Instructions to follow
Scan the entries for lines with "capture" and say how many there are, with nothing more.
---
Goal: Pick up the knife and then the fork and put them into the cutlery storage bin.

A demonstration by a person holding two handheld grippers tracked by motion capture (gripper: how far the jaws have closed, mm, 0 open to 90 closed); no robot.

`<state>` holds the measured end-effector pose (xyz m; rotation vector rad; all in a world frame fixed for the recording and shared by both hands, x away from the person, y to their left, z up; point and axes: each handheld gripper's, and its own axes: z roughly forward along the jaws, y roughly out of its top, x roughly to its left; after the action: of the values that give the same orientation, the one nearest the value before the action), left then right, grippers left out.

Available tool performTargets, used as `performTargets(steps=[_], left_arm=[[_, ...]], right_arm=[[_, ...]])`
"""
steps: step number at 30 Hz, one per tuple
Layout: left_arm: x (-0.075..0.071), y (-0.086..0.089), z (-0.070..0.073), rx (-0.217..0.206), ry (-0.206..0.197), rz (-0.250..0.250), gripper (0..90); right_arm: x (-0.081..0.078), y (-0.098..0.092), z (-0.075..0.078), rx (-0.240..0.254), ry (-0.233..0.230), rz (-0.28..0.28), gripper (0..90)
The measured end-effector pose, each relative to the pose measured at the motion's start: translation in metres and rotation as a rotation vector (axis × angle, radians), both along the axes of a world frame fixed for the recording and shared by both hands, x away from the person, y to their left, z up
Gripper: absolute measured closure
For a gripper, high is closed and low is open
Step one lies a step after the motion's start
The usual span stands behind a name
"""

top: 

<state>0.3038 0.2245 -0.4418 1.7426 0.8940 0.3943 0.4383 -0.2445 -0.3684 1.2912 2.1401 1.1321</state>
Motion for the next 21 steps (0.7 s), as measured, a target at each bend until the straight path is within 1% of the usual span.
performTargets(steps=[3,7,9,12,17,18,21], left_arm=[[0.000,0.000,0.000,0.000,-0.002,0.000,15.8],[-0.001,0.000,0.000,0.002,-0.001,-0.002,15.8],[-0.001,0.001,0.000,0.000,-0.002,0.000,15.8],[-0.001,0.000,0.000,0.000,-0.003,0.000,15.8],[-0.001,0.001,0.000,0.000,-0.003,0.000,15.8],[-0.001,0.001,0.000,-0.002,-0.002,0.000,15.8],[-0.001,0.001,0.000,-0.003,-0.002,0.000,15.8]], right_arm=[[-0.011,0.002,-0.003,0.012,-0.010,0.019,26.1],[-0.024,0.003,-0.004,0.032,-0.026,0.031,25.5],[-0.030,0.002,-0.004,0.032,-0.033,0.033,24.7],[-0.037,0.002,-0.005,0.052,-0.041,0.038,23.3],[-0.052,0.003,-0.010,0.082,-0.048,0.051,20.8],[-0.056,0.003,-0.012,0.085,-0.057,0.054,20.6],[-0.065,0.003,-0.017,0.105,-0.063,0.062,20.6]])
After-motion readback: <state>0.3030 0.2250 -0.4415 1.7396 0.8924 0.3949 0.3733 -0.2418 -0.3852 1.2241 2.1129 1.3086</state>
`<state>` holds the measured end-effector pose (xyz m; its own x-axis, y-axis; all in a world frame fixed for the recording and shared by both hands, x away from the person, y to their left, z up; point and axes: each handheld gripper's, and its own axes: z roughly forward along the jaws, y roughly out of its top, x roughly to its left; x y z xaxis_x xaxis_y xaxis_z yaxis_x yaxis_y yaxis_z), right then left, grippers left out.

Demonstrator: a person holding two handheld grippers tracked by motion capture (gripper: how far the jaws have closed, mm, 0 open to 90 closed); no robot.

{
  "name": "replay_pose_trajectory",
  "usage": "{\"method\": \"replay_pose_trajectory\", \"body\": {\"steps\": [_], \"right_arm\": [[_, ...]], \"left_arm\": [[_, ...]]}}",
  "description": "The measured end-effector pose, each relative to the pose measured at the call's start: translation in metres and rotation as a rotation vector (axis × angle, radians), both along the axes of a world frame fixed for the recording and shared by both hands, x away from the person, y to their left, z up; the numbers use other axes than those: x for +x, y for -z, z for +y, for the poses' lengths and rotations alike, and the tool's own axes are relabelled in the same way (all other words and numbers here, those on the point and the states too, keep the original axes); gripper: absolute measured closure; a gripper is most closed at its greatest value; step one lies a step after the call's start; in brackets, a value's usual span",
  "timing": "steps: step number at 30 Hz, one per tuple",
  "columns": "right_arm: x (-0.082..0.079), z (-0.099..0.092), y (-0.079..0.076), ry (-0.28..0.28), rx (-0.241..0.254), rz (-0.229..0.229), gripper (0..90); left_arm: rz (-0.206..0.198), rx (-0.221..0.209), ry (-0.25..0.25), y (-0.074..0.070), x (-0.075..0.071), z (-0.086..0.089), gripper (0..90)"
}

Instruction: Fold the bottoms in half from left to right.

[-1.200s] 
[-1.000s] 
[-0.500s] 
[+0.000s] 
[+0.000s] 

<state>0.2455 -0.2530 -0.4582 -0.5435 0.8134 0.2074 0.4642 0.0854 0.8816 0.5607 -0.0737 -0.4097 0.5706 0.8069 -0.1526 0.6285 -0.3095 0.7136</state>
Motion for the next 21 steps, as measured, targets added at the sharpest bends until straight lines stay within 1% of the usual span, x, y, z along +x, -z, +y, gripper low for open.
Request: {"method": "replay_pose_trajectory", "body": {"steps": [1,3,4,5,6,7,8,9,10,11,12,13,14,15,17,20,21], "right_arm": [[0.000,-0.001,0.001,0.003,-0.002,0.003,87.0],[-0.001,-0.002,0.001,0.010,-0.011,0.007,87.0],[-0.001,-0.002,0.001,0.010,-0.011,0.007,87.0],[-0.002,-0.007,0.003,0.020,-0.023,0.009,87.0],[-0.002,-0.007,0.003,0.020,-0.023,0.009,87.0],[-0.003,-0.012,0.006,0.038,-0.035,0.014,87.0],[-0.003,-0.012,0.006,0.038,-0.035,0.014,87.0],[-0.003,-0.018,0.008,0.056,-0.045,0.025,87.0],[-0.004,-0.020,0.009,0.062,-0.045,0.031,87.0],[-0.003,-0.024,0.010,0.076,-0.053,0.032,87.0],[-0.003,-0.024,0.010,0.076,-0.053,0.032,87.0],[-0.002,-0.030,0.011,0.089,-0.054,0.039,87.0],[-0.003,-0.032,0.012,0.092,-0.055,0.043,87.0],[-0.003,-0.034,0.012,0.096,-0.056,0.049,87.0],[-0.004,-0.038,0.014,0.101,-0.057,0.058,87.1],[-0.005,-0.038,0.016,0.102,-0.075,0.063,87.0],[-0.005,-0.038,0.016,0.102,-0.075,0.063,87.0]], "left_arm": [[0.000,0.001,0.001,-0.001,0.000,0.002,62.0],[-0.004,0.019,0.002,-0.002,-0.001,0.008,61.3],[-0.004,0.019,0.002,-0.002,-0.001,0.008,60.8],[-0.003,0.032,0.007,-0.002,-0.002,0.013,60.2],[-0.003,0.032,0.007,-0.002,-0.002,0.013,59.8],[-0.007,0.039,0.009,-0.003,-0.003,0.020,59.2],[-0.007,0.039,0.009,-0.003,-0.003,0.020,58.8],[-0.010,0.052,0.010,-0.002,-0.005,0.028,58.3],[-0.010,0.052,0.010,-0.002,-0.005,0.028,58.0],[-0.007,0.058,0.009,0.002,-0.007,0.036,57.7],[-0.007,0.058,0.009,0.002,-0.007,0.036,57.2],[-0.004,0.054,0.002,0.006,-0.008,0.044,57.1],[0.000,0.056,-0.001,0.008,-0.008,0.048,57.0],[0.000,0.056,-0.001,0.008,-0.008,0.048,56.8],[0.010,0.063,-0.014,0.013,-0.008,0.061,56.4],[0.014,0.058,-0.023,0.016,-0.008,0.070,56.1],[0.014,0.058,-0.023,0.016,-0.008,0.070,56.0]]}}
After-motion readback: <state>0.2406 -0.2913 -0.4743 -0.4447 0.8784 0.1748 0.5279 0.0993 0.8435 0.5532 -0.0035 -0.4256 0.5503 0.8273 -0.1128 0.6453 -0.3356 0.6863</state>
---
Exercise result
2